The letter æ (ash) was fully dropped and substituted by a.

Letters k, q, v, z were introduced: knight, queen, viage (voyage), veyn (vein), zeal.

Long sounds were doubled to show their length:

ē → ee: metan – mete, meete (to meet) or turned into ie, like in field;

ō → oo: fōt foot;

ū → ou: hūs → hous, mūs → mous, ūt → out.

Sibilant /t∫/ rendered by letter c was replaced by a digraph ch: cild → child.

The /∫/ rendered by sc was transformed into combination sh: scip → ship.

The /k/ rendered by c before consonants was marked by letter k: cnāwan → knowen, cniht → knight.
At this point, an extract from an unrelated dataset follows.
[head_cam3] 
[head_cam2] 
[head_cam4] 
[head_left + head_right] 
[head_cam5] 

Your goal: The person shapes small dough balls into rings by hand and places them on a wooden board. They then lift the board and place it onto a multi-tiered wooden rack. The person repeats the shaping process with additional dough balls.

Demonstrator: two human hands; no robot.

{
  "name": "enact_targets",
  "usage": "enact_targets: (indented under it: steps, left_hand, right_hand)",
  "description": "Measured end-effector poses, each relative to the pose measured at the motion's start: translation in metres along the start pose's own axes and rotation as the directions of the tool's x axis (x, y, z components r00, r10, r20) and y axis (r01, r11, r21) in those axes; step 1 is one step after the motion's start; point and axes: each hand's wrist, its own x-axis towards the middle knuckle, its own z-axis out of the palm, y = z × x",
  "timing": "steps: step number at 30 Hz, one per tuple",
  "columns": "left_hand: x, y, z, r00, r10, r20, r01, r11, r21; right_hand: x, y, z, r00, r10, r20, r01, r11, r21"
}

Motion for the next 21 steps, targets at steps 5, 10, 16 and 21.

OE long vowels remained unchanged, except that /a:/ (bān, stān, bāt) became /o:/, as in bone, stone, boat.

Short vowels in unstressed syllables merged in neutral e /ə/.

The initial consonant clusters hl-, hn-, hr-, cn- lost their initials, as in hlāf (loaf), hnecca – (neck), hrōf (roof).

The final consonants m, n were pronounced undistinctly and merged into m in unstressed position. By the end of ME, even this final m had dropped: stānum stone.